**HOW TO COMPLETE THIS TASK**
Look through the material for lines with the word "carrier", and copy each one.

**EXTRACTED DATA**
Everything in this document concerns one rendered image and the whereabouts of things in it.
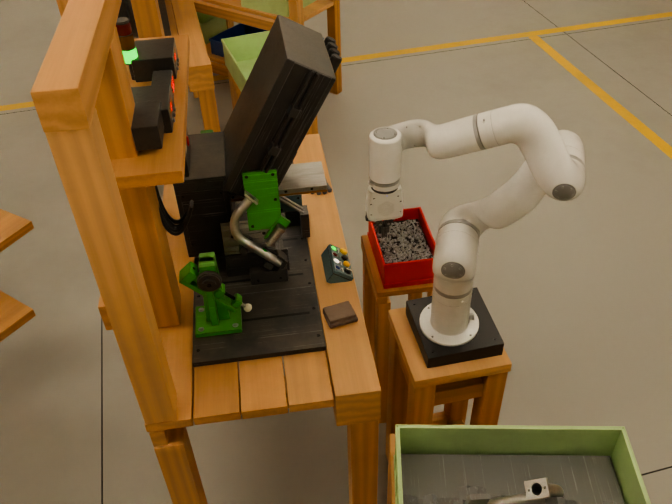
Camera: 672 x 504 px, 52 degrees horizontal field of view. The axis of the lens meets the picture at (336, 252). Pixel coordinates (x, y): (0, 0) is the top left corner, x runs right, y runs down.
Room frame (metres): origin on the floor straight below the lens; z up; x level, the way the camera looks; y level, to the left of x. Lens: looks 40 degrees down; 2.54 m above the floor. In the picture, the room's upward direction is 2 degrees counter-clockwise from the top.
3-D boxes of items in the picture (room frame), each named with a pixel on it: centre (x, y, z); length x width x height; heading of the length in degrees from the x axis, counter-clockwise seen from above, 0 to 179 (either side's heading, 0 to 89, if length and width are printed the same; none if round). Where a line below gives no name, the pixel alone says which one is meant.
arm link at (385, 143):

* * *

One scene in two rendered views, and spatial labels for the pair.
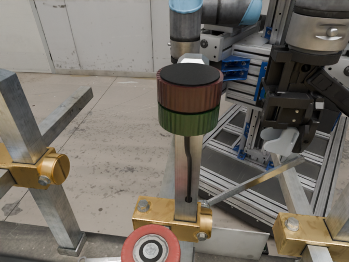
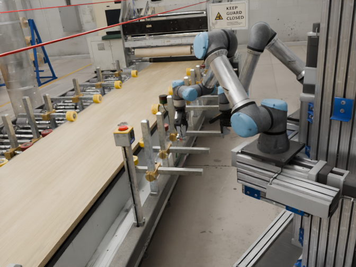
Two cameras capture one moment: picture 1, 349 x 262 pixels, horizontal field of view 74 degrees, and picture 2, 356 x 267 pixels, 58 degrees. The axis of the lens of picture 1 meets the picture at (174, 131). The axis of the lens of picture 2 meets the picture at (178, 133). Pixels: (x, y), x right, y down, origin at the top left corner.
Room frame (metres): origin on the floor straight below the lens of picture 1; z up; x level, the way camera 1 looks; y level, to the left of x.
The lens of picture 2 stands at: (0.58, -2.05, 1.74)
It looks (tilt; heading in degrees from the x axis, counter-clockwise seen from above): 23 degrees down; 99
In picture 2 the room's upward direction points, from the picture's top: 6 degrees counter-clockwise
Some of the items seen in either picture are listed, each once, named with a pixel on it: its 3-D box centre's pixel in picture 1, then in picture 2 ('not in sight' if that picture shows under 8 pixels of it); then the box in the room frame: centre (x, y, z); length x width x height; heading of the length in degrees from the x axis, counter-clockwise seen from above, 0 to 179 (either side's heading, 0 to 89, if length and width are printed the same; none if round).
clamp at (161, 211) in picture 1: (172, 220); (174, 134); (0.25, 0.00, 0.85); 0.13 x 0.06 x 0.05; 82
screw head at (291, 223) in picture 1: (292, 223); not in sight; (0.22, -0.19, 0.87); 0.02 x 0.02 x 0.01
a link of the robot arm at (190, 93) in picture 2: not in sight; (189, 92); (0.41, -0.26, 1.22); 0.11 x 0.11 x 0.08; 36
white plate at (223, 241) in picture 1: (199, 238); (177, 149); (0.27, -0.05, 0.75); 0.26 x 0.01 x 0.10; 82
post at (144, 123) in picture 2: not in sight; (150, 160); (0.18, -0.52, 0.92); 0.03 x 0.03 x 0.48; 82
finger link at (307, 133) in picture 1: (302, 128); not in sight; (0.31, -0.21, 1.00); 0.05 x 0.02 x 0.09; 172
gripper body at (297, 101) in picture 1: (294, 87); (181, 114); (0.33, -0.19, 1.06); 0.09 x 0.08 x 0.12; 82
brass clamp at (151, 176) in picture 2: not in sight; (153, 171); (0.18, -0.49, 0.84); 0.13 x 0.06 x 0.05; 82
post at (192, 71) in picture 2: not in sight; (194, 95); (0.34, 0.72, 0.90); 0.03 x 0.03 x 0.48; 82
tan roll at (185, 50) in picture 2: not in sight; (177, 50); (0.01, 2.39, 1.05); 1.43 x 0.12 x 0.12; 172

--

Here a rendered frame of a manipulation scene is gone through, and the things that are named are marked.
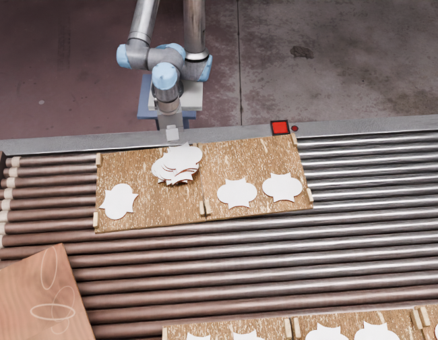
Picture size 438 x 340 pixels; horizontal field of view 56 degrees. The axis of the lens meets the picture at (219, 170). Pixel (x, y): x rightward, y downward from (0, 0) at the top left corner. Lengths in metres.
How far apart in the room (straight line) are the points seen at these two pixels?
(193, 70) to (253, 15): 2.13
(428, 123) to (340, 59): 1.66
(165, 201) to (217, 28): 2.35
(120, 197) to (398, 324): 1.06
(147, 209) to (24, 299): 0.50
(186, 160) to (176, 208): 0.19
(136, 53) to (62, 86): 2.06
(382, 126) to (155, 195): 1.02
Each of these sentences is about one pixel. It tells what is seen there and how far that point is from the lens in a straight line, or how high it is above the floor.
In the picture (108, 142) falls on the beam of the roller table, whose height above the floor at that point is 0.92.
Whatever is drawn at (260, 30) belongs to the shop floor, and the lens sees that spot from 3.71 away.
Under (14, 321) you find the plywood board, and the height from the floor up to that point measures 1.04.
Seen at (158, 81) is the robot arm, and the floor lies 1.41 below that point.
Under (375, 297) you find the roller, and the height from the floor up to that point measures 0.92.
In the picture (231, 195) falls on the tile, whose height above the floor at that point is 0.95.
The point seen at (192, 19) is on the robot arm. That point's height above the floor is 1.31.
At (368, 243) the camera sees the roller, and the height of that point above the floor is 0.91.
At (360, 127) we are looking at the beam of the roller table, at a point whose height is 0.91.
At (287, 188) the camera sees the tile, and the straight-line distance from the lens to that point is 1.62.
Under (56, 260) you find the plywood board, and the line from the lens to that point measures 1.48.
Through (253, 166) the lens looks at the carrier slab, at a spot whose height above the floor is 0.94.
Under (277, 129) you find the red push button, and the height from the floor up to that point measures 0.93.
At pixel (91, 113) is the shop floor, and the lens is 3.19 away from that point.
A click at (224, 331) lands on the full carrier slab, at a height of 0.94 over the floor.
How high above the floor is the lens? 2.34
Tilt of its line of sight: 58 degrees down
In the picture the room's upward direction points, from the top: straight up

**EXERCISE OUTPUT**
Through (253, 166) the lens looks at the carrier slab, at a spot whose height above the floor is 0.94.
A click at (224, 331) lands on the full carrier slab, at a height of 0.94 over the floor.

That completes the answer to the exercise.